(Data extracted from a collection)

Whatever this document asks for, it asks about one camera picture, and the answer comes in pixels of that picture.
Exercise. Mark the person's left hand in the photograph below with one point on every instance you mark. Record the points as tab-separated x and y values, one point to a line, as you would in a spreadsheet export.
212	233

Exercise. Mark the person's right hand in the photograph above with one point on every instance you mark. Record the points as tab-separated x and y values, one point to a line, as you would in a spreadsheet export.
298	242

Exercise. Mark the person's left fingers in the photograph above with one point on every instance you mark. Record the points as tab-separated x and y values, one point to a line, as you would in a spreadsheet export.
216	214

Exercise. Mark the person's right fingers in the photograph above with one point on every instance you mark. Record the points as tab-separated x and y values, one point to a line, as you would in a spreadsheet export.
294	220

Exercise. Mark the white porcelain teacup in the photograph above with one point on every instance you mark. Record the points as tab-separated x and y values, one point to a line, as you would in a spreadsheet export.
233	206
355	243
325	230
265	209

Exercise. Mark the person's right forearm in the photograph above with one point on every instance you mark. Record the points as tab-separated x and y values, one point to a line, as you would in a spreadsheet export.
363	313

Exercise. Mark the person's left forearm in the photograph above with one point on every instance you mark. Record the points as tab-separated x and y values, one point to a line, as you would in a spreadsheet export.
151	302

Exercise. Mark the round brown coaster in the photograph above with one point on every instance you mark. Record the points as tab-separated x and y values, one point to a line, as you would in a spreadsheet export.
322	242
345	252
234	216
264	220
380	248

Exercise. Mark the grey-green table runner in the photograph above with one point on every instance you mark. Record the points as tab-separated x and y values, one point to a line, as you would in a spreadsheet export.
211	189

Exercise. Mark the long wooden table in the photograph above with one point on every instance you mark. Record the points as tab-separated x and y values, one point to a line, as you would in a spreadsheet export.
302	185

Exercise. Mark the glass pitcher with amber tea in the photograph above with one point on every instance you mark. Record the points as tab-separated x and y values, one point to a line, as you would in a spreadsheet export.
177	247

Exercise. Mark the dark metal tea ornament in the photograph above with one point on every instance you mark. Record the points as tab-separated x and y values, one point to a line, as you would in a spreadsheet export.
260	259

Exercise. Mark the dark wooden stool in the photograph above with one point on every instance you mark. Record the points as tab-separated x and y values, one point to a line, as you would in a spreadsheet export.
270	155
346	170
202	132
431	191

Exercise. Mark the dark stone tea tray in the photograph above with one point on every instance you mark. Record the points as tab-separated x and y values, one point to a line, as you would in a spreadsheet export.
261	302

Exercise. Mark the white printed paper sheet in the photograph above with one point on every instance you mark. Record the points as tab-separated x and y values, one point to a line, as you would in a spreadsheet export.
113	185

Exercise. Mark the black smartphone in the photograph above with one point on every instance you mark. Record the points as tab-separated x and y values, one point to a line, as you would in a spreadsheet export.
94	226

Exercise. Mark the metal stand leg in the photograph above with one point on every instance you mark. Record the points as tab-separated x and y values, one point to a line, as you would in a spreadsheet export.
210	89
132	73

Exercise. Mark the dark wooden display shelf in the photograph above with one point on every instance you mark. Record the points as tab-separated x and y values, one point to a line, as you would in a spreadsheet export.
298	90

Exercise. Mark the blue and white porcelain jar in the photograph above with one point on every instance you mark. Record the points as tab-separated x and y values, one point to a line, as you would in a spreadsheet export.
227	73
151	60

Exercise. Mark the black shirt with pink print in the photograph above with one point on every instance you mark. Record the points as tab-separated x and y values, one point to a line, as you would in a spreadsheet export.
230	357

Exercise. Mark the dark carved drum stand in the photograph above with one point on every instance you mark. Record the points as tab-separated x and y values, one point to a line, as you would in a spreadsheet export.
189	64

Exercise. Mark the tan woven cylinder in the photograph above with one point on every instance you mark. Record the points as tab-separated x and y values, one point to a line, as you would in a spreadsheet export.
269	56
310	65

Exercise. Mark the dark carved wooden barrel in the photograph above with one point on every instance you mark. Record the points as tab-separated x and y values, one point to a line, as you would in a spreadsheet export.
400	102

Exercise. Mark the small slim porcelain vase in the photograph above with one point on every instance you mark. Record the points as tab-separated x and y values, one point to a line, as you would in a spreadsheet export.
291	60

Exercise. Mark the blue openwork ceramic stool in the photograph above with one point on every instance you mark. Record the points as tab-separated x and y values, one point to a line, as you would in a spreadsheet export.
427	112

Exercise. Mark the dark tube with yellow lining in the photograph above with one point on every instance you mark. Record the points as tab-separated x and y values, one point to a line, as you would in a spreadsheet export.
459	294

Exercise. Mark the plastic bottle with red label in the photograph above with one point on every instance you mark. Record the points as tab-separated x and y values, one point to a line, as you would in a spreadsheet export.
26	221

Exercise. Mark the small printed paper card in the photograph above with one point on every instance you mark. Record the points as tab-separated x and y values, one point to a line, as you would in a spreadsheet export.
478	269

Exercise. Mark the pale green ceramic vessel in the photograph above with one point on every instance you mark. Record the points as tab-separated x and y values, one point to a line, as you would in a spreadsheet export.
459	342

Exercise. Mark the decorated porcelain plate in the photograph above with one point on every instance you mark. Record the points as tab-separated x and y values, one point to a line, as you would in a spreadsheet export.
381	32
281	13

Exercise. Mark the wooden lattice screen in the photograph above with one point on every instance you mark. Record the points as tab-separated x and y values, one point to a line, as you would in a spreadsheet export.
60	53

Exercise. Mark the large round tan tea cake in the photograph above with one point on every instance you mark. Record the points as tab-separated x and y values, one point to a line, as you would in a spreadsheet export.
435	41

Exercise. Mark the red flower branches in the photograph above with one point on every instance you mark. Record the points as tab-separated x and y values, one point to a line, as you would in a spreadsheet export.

--

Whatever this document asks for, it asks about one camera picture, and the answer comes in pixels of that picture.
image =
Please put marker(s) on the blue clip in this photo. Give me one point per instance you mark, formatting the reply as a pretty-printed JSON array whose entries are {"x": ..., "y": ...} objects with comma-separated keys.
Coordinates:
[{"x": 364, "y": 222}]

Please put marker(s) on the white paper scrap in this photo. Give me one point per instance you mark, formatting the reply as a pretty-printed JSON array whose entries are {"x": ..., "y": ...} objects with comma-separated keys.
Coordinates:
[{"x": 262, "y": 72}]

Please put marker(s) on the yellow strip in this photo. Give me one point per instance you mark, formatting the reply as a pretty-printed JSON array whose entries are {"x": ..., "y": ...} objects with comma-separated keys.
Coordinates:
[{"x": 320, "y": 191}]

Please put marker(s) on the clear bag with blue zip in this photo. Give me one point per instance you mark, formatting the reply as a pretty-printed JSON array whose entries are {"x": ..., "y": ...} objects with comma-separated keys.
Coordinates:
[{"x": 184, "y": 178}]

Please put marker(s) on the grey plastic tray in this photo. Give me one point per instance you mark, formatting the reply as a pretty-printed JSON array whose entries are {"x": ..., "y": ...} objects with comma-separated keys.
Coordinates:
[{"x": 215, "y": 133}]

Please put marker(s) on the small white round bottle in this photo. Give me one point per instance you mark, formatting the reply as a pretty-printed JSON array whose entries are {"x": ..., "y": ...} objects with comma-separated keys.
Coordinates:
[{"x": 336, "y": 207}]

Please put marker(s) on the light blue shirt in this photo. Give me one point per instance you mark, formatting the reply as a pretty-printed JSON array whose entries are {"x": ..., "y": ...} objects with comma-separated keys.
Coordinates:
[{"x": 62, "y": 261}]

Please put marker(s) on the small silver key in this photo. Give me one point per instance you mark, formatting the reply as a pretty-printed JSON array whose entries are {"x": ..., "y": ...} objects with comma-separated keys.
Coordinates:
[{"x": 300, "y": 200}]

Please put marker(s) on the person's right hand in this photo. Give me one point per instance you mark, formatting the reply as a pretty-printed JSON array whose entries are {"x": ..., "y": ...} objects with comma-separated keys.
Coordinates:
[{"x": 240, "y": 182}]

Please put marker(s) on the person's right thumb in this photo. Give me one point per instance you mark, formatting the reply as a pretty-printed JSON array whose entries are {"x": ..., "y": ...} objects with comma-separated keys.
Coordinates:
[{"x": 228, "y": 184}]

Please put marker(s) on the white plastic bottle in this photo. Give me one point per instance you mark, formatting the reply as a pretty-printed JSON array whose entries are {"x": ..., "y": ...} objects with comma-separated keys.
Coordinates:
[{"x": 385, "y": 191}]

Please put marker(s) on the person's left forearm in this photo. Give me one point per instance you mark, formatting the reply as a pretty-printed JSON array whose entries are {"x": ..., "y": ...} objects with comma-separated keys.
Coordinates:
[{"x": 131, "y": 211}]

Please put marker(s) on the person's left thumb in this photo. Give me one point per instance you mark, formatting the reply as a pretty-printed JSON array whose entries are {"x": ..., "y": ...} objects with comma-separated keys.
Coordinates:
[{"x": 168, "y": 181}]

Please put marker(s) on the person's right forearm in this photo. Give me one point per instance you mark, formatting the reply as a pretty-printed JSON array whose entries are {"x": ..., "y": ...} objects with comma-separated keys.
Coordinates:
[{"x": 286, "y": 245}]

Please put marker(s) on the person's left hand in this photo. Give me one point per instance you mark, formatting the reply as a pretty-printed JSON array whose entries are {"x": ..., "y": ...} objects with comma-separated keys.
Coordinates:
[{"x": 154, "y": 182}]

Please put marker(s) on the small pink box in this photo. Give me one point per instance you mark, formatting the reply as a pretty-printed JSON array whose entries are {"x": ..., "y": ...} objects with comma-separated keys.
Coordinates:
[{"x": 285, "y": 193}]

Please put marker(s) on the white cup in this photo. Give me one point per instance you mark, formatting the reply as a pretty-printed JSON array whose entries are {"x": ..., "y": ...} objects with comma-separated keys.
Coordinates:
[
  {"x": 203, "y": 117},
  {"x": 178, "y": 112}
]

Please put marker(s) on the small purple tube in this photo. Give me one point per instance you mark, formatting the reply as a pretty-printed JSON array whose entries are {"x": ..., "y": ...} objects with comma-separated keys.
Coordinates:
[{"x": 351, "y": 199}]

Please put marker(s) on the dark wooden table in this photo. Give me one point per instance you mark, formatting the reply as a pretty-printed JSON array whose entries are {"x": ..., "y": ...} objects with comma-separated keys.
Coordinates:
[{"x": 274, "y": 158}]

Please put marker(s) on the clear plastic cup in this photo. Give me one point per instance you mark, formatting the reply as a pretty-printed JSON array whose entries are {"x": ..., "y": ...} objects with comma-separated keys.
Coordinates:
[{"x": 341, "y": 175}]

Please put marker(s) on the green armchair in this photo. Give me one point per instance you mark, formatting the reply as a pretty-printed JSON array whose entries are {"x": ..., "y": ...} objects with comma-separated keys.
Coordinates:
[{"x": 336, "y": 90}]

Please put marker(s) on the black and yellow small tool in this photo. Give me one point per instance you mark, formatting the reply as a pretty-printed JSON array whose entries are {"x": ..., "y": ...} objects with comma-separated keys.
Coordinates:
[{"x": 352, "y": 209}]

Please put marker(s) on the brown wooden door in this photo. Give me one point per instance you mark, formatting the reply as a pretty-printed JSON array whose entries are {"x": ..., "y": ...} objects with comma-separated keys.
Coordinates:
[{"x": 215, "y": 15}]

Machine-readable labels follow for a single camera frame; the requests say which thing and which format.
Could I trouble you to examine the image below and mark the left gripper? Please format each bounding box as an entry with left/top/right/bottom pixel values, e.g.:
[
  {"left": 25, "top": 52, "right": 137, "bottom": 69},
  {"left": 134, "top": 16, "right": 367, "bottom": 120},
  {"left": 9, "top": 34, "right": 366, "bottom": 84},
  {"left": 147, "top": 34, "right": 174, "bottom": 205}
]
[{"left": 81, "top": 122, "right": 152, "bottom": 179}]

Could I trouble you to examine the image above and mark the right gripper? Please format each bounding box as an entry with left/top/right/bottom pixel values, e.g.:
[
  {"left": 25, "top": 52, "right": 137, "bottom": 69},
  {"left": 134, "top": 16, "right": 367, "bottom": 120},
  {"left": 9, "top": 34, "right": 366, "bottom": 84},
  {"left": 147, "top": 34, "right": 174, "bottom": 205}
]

==

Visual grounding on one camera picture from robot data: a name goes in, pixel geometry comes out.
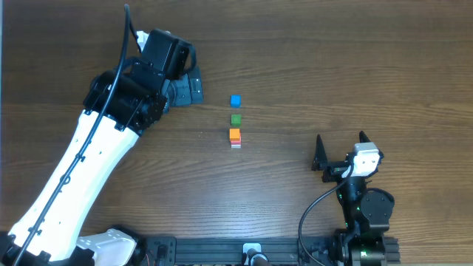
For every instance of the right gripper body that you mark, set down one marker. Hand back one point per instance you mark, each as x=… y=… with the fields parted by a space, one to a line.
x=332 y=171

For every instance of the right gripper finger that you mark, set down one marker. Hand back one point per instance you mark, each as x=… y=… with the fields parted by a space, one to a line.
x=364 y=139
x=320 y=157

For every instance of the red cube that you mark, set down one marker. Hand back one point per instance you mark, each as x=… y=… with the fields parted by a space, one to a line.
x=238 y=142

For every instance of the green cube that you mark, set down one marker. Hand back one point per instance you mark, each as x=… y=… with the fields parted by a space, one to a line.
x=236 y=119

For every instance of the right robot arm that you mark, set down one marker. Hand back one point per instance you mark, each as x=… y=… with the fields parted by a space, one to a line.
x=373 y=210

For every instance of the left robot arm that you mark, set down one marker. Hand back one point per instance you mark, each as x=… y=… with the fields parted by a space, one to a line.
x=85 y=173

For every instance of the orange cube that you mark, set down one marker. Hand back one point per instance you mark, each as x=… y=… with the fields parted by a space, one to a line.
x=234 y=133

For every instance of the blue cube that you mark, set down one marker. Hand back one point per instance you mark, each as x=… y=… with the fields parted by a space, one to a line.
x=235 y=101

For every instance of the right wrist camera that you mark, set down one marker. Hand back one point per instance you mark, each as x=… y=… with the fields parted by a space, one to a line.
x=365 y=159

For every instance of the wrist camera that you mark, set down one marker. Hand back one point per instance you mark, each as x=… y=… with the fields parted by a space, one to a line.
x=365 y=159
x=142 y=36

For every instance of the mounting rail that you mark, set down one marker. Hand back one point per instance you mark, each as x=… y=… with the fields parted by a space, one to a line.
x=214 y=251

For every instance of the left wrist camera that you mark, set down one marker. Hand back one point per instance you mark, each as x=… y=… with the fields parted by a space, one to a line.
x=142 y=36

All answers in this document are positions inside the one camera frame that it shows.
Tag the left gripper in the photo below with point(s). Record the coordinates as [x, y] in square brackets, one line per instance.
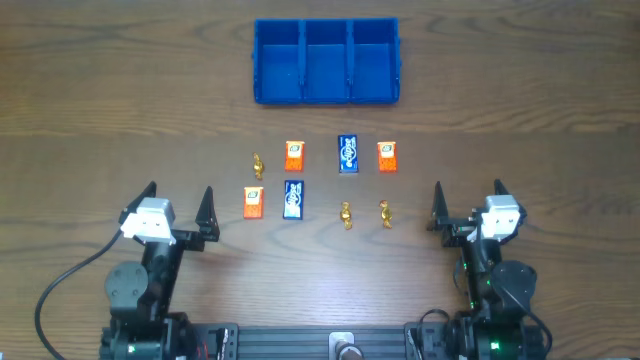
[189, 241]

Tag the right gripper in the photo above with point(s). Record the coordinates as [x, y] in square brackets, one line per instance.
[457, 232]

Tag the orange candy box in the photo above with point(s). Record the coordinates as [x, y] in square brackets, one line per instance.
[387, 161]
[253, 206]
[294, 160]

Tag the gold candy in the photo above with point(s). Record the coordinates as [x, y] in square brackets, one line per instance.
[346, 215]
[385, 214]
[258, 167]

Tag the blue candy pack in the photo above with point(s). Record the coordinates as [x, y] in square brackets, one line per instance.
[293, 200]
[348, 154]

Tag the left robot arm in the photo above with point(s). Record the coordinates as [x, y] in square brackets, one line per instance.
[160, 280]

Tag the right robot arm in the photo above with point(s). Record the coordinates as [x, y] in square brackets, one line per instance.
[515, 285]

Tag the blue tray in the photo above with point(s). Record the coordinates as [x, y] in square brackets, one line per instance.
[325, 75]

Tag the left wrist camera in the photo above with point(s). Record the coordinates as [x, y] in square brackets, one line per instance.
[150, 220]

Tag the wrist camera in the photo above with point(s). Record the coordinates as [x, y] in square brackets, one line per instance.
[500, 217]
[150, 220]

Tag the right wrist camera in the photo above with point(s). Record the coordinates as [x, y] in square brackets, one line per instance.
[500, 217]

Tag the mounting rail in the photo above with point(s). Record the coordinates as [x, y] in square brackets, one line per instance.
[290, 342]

Problem to solve:
Your answer should be a single number: the count of lines in the records that contain "thumb".

Expected answer:
2